Using the listing below, extract each line that has the word "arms" in it.

-- COLLECTED MATERIAL follows --

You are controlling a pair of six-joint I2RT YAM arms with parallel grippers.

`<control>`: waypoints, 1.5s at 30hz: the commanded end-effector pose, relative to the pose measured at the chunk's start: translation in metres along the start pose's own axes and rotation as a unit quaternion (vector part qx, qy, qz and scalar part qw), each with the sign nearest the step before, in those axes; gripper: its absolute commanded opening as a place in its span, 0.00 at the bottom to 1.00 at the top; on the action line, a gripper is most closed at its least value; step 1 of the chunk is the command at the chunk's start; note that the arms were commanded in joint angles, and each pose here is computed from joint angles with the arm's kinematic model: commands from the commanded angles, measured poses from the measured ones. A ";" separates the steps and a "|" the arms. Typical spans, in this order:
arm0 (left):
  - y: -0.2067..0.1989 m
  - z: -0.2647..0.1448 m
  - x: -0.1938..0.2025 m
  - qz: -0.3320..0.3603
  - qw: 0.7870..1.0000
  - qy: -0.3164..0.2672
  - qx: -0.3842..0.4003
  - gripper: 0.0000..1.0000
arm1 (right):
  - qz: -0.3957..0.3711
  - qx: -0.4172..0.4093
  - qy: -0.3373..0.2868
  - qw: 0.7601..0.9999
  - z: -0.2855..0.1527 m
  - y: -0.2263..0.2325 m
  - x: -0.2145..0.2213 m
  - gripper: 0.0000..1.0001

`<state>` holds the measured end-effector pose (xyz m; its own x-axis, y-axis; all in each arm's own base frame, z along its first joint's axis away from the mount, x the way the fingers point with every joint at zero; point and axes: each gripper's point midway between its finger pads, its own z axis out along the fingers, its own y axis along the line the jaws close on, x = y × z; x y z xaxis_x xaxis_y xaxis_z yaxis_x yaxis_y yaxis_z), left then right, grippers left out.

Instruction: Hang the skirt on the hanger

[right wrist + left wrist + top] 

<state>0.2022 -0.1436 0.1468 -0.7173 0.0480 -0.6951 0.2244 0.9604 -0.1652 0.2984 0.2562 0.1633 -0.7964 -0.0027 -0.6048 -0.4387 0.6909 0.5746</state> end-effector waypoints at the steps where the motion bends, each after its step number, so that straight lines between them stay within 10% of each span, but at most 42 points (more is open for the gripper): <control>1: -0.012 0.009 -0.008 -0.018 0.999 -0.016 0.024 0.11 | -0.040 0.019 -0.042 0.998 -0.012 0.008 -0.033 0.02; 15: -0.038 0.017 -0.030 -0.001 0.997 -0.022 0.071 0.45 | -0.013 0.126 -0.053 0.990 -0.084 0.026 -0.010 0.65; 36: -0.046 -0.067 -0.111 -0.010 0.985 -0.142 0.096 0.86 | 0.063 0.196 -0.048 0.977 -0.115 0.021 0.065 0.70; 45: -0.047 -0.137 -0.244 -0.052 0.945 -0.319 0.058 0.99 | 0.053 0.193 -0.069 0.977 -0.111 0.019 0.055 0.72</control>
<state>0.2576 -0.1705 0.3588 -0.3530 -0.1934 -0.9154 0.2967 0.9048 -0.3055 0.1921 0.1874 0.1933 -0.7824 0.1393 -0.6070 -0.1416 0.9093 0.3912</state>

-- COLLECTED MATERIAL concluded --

# [WORKED SOLUTION]
You are controlling a pair of six-joint I2RT YAM arms with parallel grippers.
`<control>`: waypoints, 1.5s at 30hz: the commanded end-effector pose, relative to the pose measured at the chunk's start: translation in metres along the start pose's own axes and rotation as a unit quaternion (vector part qx, qy, qz and scalar part qw), each with the sign nearest the step before, in those axes; gripper: its absolute commanded opening as a place in its span, 0.00 at the bottom to 1.00 at the top; on the action line, a gripper is most closed at its least value; step 1 of the chunk is the command at the chunk's start; note that the arms were commanded in joint angles, and each pose here is computed from joint angles with the arm's kinematic model: commands from the commanded angles, measured poses from the measured ones. A ";" separates the steps and a "|" the arms. Typical spans, in this order:

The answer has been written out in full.